The thoughts that run through my brain the majority of the time are ones that I’m not sure I can share openly. Information here is controlled. And I’m actively participating in it. And I hate participating in it. But that’s how it goes.

Or does it? The other day a Chinese student asked me to take a survey (Chinese inevitably find you when they have to fill out surveys for English class). One minute we were talking about living in D.C., and then all of a sudden ’89 came up. He had only heard whispers about it. He had heard that what happened was because of foreign countries meddling in things that they shouldn’t have (when in doubt, blame the foreigners). Did you know that most Chinese students have never seen the picture of a man standing in front of a tank? There’s a reason for that.

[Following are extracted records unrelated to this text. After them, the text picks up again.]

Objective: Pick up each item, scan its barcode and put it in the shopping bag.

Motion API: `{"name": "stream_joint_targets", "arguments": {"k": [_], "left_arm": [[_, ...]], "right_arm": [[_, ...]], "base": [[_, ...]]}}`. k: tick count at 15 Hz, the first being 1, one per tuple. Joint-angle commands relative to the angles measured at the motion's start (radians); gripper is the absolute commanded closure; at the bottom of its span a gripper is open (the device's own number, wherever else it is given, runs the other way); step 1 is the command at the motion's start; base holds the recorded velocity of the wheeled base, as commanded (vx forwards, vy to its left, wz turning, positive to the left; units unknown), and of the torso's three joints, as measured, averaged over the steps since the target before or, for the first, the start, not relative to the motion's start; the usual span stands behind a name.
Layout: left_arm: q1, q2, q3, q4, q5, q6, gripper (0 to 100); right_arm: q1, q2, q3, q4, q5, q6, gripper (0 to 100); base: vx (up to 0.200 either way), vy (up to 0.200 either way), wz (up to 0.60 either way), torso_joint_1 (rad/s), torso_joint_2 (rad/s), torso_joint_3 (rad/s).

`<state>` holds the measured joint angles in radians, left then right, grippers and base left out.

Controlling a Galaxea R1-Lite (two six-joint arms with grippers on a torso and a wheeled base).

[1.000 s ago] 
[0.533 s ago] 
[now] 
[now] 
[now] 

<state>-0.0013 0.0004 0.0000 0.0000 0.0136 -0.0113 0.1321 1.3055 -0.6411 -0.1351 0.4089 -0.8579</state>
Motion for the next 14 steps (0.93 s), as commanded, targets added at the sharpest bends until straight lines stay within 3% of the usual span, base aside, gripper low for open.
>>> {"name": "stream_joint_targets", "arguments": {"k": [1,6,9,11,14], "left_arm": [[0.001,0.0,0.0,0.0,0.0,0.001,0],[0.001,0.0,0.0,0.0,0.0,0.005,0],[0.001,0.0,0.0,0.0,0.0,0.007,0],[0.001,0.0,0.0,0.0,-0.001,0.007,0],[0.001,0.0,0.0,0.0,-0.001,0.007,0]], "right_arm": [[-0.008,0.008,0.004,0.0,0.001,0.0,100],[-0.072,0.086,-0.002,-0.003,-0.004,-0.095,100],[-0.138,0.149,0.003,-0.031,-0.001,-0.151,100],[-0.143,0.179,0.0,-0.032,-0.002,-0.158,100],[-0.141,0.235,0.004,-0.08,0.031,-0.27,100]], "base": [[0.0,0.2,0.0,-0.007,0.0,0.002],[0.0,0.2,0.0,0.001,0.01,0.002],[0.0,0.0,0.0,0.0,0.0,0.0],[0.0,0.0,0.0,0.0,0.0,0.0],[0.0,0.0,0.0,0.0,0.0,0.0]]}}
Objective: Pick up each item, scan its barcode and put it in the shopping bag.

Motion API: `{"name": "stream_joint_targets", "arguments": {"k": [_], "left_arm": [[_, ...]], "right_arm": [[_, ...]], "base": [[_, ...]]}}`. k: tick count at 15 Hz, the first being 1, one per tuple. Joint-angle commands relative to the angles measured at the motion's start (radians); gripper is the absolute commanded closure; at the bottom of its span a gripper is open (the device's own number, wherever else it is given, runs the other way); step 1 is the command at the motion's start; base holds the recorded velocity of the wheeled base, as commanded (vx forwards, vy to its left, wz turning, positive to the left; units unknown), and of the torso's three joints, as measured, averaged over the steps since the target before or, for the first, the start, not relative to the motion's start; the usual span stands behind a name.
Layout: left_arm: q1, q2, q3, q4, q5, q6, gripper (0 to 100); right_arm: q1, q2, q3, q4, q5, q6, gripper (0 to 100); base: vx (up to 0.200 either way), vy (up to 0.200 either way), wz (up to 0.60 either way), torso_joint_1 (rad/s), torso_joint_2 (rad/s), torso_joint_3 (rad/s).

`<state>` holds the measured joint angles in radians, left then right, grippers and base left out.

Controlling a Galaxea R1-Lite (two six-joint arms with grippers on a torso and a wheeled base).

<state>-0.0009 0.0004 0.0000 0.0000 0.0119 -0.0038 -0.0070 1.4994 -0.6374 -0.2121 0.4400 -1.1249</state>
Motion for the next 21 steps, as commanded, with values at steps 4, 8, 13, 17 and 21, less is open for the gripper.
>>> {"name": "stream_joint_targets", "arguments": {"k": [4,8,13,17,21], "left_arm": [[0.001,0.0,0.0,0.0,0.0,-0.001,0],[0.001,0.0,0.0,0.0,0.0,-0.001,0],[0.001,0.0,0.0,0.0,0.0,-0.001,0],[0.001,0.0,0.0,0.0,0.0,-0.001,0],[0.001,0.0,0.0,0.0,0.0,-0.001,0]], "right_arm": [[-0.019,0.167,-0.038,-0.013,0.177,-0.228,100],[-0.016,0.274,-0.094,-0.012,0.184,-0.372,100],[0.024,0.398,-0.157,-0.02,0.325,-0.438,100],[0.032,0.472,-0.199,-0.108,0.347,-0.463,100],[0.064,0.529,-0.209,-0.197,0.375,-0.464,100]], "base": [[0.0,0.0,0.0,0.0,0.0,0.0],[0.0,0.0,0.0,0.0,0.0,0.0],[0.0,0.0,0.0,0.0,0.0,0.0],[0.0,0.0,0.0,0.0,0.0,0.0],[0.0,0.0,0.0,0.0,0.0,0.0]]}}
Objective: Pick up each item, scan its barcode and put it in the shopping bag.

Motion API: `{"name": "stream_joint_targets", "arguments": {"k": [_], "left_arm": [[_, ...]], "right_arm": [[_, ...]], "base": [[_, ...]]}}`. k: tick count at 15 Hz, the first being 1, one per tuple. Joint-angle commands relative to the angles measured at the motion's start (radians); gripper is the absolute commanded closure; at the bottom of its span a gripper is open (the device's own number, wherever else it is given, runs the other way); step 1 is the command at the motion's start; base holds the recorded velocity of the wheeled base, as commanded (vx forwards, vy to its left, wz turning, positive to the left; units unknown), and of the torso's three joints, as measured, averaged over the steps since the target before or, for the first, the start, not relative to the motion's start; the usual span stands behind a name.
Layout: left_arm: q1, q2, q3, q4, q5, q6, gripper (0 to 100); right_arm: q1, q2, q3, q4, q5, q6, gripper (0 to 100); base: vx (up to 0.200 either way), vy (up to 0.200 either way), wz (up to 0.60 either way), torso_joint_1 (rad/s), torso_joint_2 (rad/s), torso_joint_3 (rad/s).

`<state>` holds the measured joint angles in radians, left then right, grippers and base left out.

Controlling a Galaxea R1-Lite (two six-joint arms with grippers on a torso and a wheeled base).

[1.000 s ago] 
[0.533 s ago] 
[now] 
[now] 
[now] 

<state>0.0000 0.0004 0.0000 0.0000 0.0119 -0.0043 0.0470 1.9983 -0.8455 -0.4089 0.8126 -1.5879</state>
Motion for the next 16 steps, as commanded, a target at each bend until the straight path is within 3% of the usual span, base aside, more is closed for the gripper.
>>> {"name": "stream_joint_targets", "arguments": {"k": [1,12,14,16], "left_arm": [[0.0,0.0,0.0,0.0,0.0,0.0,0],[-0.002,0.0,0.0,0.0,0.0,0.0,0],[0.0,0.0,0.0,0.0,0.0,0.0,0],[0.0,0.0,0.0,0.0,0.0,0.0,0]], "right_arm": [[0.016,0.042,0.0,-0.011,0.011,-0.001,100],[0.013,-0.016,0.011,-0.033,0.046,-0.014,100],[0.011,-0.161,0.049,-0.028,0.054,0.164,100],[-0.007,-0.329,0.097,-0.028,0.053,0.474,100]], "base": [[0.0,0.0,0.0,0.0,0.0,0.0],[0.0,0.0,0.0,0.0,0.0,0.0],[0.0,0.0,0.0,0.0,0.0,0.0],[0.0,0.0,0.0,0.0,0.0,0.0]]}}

Recently the topic that has been most plaguing my mind has been that of that awful ten year period in recent history that no one likes to mention. But the Premier just mentioned it in the closing speech of Congress. It’s something that you don’t mention unless you really have to. Because it didn’t happen. It was like a nightmare, and what’s the point of analyzing what happened in a nightmare? It’s over, right? The topic has been plaguing my mind because I realized that everything I have been reading can relate to this one period. It drives me crazy because the one thing that needs to happen is that people need to talk about it, but the one thing you can’t do is talk about it.

I remember a quote high on the wall of my 8th grade government classroom. Mr. Mann was one of the best teachers I ever had, may he rest in peace. “Those who don’t know history are destined to repeat it,” it stated. I’m living in a place where most everyone refuses to discuss what happened, but all of the rhetoric that led people to such chaos still exists, though in diluted forms.

My Chinese professor tells us to study one thing and tests us on the opposite. I will take the Chinese approach from now on. Unicorns.